-
Notifications
You must be signed in to change notification settings - Fork 3
Java Interface for Phrase Highlighting
Beagle phrase highlighting exposes options to control:
- case sensitivity,
- ASCII folding,
- stemming support for various languages,
- phrase slop,
- defining synonymous phrases,
- tokenization,
- assigning metadata,
- combining all the options.
Examples will be given using Beagle library for processing text snippets from texts about one of the most famous beagle dog owners Lyndon B. Johnson.
Beagle is deployed on Maven Central.
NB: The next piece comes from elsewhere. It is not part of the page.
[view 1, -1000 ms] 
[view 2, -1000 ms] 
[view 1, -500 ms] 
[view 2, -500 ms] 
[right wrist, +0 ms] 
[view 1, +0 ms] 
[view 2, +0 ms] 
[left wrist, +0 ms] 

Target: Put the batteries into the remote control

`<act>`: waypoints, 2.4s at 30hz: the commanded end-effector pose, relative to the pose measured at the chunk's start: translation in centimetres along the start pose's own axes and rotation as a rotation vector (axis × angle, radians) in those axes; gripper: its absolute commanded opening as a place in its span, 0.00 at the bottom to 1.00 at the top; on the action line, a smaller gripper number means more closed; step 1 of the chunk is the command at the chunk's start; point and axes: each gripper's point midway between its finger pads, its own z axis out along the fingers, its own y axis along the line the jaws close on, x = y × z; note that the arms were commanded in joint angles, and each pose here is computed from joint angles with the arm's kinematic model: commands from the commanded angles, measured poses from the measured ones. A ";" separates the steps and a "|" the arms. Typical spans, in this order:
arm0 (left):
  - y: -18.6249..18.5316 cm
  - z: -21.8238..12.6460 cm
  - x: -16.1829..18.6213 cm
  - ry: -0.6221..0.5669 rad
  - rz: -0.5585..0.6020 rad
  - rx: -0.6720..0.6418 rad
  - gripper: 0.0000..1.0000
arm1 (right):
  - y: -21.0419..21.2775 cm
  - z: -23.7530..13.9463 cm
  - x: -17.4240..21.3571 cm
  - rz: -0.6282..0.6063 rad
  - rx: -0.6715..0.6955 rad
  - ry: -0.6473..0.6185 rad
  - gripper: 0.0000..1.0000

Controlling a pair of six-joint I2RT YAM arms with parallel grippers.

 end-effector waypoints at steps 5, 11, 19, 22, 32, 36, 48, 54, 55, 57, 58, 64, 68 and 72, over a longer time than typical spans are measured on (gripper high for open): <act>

Just add an entry in you favourite dependency manager configuration, e.g. pom.xml
<dependency>
<groupId>lt.tokenmill</groupId>
<artifactId>beagle</artifactId>
<version>0.3.1</version>
</dependency>
Text: "Lyndon Baines Johnson (/ˈlɪndən ˈbeɪnz/; August 27, 1908 – January 22, 1973), often referred to as LBJ, was an American politician who served as the 36th president of the United States from 1963 to 1969."
Phrase: "Lyndon Baines Johnson"
import lt.tokenmill.beagle.phrases.Annotation;
import lt.tokenmill.beagle.phrases.Annotator;
import lt.tokenmill.beagle.phrases.DictionaryEntry;
import java.util.Arrays;
import java.util.Collection;
public class Main {
public static void main(String[] args) {
DictionaryEntry dictionaryEntry = new DictionaryEntry("Lyndon Baines Johnson");
Annotator annotator = new Annotator(Arrays.asList(dictionaryEntry));
Collection<Annotation> annotations = annotator.annotate("Lyndon Baines Johnson (/ˈlɪndən ˈbeɪnz/; August 27, 1908 – January 22, 1973), often referred to as LBJ, was an American politician who served as the 36th president of the United States from 1963 to 1969.");
annotations.forEach(s -> System.out.println("Annotated: \'" + s.text() + "\' at offset: " + s.beginOffset() + ":" + s.endOffset()));
}
}
// => Annotated: 'Lyndon Baines Johnson' at offset: 0:21
Other examples will not include class definitions and imports for conciseness.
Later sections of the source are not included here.